Enjoy it? From the very first drive around the block I was in love with it. This was the ultimate fun car of the sixties, and as students we were there to have fun. I have no idea how many friends I stuffed into my little Fiat, but it was akin to sardines lined up in a tin. The sun roof open, the tallest friend would stick her head out like a giraffe. ‘Left, left!’ she’d yell from her lofty perch, ‘Oops, no, right, right!’ The petrol lasted forever, and so I’m sure did the car. But there came a day when we had to part. Married and with a small baby, my beloved Fiat had to go. Safety and sobriety won the day.

It’s forty years later now, and no, I’m not old. I don’t feel as if I have adult children. I don’t feel as if I am about to become a grandmother in six months time. Rather, as I sit here in the peace of the Italian countryside, with the noise of the tractor running up the vineyards behind me, and the fountain playing on the terrace, I feel exactly the same as I did when I got home that day in Cape Town -the day that that tiny Fiat 500 stood outside the front door, with my father hiding behind his study window. For … I am waiting for my Fiat 500 to come driving down our bumpy track.

How did this come about?

It’s three years since we bought the wing of the old farmhouse in a beautiful Tuscan valley, and we love it. Living in London, up to now we have hired a car at Pisa airport. It’s easier, and my husband’s quite right – we have no worries of lifts to and fro from the airport, of batteries running flat, or dirty cars. And, yes, rental cars are the answer, but where’s the soul?

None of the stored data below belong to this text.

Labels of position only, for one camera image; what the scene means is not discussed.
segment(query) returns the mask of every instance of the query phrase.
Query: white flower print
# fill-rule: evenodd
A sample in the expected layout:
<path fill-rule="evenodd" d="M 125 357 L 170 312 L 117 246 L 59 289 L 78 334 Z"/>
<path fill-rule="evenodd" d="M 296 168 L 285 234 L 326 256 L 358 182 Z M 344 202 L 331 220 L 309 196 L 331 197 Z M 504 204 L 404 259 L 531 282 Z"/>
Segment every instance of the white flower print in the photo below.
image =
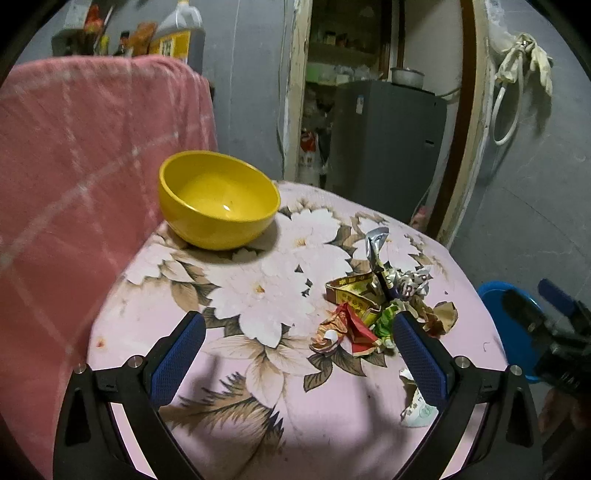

Last year I found a new friend. She lives in the village of Castellina nearby and she is a gardener. I met her in the nursery near Poggibonsi and very soon we were chatting plants. When we parted I followed her out to the car park. And there, in front of my eyes, was a little Fiat 500. A bright mustard colour Fiat 500 …  station wagon! I’d never seen that before. ‘Where did you get it?’ I gasped.

‘Oh, I’ve had it for ages,’ she said. ‘I love it. The station wagon version was built especially to take a 55 litre demijohn of wine in the back. Only in Italy! It’s my baby. Because of its colour I call it the Baked Bean.’

I call it the Baked Bean …
I call it the Baked Bean …

Well, I felt exactly as Toad of Toad Hall felt when he set sight of his first car. ‘Poop poop,’ he said, ‘Poop poop! Ratty, I must have this!’ From then on every time I saw Jazz I dreamed about the possibility of owning one. ‘I’ll have a look,’ she said. But Fiat 500’s are prized these days, the prices go up, and who is a reliable dealer? The months ticked by. Then came the phone call. ‘My sister’s got a Fiat 500 that she’s thinking of selling,’ my friend said. ‘They live in the UK and she feels that she’s just not over here enough to warrant keeping it. Are you interested? ‘Am I indeed!’ I say, ‘What’s the colour?’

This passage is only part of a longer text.